Other states, such as Illinois and Maryland, are monitoring these changes; future legislative sessions are expected to expand cannabis track-and-trace mandates to ever-more sectors of the hemp industry.
What is Metrc? The Gold Standard for Seed-to-Sale Compliance
Metrc (Marijuana Enforcement Tracking Reporting Compliance) is a cloud-based platform used by state cannabis regulators for robust supply chain tracking from cultivation to sale. Every regulated unit—plant, batch, concentrate, edible, or beverage—gets a unique identifier (RFID or scannable QR code), with every movement, transformation, and sale logged in real time (Metrc Track-and-Trace Technology).
Why is this important for hemp THC brands? If you intend to sell intoxicating hemp products into states converging with cannabis systems, your compliance obligations multiply dramatically.
Major New Compliance Requirements for Hemp Brands in 2025
For manufacturers and distributors previously operating under general hemp rules—which often required only a simple lab Certificate of Analysis (COA)—the migration into Metrc means adapting to a much higher compliance bar.

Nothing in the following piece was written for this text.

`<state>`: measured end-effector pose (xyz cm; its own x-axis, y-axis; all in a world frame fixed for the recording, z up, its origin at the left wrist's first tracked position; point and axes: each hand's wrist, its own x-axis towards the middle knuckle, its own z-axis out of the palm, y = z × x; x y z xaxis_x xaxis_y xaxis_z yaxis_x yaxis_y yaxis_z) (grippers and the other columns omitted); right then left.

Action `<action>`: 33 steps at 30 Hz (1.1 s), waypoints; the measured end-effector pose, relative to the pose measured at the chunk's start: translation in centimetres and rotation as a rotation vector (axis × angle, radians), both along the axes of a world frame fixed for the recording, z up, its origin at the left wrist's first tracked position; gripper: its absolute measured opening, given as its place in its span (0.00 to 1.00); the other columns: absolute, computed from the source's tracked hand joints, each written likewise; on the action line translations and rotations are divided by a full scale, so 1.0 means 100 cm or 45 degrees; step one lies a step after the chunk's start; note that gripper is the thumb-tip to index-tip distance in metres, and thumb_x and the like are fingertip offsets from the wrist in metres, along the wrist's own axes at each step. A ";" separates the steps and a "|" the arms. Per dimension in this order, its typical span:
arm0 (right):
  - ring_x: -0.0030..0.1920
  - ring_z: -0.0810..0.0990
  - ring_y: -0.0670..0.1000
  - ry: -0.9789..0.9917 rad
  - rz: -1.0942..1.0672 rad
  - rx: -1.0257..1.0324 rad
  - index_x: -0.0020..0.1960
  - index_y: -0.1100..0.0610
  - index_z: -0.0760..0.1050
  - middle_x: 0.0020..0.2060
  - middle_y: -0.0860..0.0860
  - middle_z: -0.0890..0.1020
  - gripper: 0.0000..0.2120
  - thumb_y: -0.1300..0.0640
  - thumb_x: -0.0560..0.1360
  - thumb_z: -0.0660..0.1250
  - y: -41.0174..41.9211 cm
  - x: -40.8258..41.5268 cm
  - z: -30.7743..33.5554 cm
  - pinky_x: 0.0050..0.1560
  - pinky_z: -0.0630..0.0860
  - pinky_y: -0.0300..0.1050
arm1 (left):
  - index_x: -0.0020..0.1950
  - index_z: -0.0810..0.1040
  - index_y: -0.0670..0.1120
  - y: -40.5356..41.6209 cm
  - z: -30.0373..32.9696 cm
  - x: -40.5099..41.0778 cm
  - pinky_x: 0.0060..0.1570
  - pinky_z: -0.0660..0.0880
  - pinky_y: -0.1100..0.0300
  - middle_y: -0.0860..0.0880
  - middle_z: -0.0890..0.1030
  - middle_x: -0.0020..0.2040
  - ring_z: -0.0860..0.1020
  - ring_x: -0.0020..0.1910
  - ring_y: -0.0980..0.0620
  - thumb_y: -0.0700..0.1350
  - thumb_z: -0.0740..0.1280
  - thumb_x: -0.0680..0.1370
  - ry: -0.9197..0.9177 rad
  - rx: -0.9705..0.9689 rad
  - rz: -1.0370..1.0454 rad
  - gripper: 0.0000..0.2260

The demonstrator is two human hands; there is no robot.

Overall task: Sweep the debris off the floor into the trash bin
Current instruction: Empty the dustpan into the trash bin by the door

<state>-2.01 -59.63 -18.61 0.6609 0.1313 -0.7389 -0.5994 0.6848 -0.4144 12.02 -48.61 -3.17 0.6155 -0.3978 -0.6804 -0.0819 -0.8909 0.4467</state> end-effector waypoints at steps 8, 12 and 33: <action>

Here’s what’s changing:
1. SKU and Item/Strain Mapping
Cannabinoid hemp products must now be mapped to compliant cannabis SKUs or item categories within Metrc. This means:
- Assigning specific item types for each batch or product (e.g., single-serve beverage, multi-pack edible, vape product).
- Ensuring each SKUs potency, profile, and intended use align with cannabis program definitions.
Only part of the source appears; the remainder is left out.